Pubdate: Mon, 29 Sep 2003
Source: Sarasota Herald-Tribune (FL)
Copyright: 2003 Sarasota Herald-Tribune
Contact:  http://www.heraldtribune.com/
Details: http://www.mapinc.org/media/398
Author:  Neil Peirce, Washington Post

FSU ECONOMISTS SPEAK

Has the time come for the federal government to cede the "war on drugs" to 
America's state and local governments?

A powerful case for devolving critical drug policy -- choices of which 
substances to forbid, whether to focus police on drug cases, imprisoning 
vs. treating offenders -- has been made by two Florida State University 
economists, David Rasmussen and Bruce Benson.

The common-sense case for fresh thinking has become overwhelming. Largely 
because of drug cases, the United States, with 2,071,686 people behind 
bars, had the world's highest incarceration rate in 2000. It cost the 
country $26 billion that year to imprison 1.3 million nonviolent offenders 
- -- including hundreds of thousands of drug offenders.
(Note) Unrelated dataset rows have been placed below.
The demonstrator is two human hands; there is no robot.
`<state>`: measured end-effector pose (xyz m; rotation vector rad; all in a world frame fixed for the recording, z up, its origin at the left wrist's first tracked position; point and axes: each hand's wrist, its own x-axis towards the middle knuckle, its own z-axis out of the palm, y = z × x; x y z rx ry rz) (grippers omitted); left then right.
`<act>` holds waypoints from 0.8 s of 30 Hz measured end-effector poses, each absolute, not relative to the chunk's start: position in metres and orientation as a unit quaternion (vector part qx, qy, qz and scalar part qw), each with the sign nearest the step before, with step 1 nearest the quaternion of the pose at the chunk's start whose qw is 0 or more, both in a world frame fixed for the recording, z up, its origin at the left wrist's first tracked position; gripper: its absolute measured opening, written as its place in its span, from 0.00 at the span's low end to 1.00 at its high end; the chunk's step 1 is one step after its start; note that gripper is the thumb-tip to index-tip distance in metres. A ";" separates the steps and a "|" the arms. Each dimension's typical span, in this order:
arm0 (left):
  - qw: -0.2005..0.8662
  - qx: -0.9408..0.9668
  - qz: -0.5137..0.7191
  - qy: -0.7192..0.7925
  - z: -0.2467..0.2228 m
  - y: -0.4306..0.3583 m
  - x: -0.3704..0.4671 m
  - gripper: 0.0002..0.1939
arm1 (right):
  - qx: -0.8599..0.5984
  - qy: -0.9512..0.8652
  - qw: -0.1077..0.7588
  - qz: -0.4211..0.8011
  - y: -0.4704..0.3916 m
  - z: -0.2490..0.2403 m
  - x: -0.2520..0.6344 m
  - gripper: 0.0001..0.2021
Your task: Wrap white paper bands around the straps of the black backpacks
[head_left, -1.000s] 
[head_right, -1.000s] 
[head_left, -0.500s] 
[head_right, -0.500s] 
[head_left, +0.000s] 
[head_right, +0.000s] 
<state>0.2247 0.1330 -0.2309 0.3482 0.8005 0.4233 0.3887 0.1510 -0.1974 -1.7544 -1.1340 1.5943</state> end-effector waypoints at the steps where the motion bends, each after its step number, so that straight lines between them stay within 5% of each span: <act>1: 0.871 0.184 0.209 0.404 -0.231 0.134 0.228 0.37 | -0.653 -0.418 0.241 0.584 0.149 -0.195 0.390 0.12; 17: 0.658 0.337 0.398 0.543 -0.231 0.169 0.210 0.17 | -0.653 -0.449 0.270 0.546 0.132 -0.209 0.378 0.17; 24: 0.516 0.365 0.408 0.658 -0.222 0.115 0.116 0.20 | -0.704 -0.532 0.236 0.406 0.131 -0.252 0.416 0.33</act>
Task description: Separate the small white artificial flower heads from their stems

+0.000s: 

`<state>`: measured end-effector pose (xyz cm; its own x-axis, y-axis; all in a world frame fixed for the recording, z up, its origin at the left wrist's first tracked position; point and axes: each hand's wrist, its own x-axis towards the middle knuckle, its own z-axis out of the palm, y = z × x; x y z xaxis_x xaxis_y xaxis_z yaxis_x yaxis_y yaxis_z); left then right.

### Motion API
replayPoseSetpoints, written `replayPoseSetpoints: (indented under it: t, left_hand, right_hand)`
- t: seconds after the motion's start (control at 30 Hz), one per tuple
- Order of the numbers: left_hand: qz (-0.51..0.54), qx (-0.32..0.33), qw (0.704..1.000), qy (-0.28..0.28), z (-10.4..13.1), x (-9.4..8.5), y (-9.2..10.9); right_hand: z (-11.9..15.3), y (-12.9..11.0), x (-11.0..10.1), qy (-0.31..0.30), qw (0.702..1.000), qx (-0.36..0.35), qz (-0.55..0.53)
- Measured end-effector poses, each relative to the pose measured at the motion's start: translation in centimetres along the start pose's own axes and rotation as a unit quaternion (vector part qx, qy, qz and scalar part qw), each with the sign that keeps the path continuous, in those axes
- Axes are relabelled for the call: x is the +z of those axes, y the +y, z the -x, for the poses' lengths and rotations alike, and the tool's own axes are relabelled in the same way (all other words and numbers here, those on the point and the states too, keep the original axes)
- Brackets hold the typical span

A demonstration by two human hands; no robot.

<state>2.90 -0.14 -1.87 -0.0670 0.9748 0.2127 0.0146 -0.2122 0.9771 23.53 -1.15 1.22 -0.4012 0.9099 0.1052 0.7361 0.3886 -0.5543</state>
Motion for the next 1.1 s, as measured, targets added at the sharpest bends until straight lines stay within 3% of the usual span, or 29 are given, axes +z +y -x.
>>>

Rigid prohibition remains federal policy even as substantial experiments in 
decoupling hard and soft drugs, especially decriminalizing possession of 
small amounts of marijuana, are spreading in Europe and Canada. U.S. 
Attorney General John Ashcroft is even cracking down hard on California 
co-ops that administer marijuana to relieve the acute pain of terminally 
ill persons -- a policy specifically approved by California voters in a 
1996 referendum.

But it's not just authoritarian or moralistic ideology that drives harsh 
drug policy. Our political system continues to condone stiff penalties, 
long sentences -- even though there's ample evidence that treatment of 
addiction, dollar for dollar, is far more effective. Indeed, a much-cited 
RAND study which focused on cocaine use concluded that an added dollar on 
drug treatment is seven times more cost- effective than a dollar more for 
drug enforcement.

 From 1968 to 1998, drug arrests per capita rose from 26 per 100,000 
population to 615 per 100,000. Yet illicit drug use is still flourishing. 
Why aren't we objecting?

Most blame is usually thrown at politically opportunistic legislators. But 
legislators, argue Rasmussen and Benson in a law review article, respond 
largely to interest groups. And there's a massive lobby out there pushing 
the drug war -- the police chiefs, sheriffs, prosecutors and their allies 
in federal enforcement bureaus.

Indeed, goes this argument, bureaucrats instinctively fight to expand their 
funds and turf, using direct lobbying, policy manipulation and selective 
release of information and misinformation. Back in 1937, enforcement 
agencies pushed for the Marijuana Tax Act, which proved pivotal in the 
subsequent criminalization of marijuana. The federal Bureau of Narcotics 
fed the "reefer madness" of the time, claiming -- contrary to scientific 
fact -- that marijuana causes insanity, incites rape and leads to delirious 
rages and violent crimes.

More recently, police departments have tended to blame most local crime on 
drug use, thus expanding their budgets as well as encouraging legislators 
to pass increasingly strict sentencing for drug offenders. Which of course 
keeps the prosecutors busy and pleases yet another lobby -- contractors who 
build prisons.

On top of that, police and sheriffs' groups lobbied successfully to let 
their departments retain proceeds from the sale of assets confiscated in 
drug raids. Result: They profit directly from drug busts, a practice 
raising serious ethical and constitutional questions.

The net result, argue Rasmussen and Benson, is "a tragedy in the criminal 
justice commons," as drug enforcement dominates budgets, making funds 
scarce for such unfolding needs as community policing and homeland security.

Plus, drug operations expose police departments to corruption -- the peril 
of officers going bad, even lining up with one group of drug dealers 
against another, as they deal in a sub rosa world awash with literally 
millions of illegal dollars.

So how do we introduce new ideas, innovate, experiment, think afresh about 
the drug issue?

Only, the Florida State authors argue, by decentralizing drug policy. They 
would leave the federal government to deal with such issues as interstate 
drug shipments but revoke national rules (like blanket prohibition of 
marijuana) and hold state legislatures, agencies and bureaucrats more 
directly responsible for the costs and results -- positive or negative -- 
of their policies.

Would such a move lead to wholesale liberalization of drug laws? Probably 
no time soon, in most states. The same law enforcement bureaucracies would 
almost surely fight change.

Yet we're not a uniform nation regarding drugs -- only marijuana and 
cocaine are said to be used throughout the country, with other drug usage 
varying dramatically, even within states. Different places may need quite 
different approaches.

Plus, with a loosening of the federal hand, at least we could have debate 
about new research in physiological effects of various drugs, consequences 
of less regulation and dramatic treatment alternatives. Reform -- where the 
public is willing -- would have a fighting chance. States could compare 
notes, be "laboratories of democracy."

Less Washington dictation plus more local autonomy equals federalism at 
work. What's not to like about that?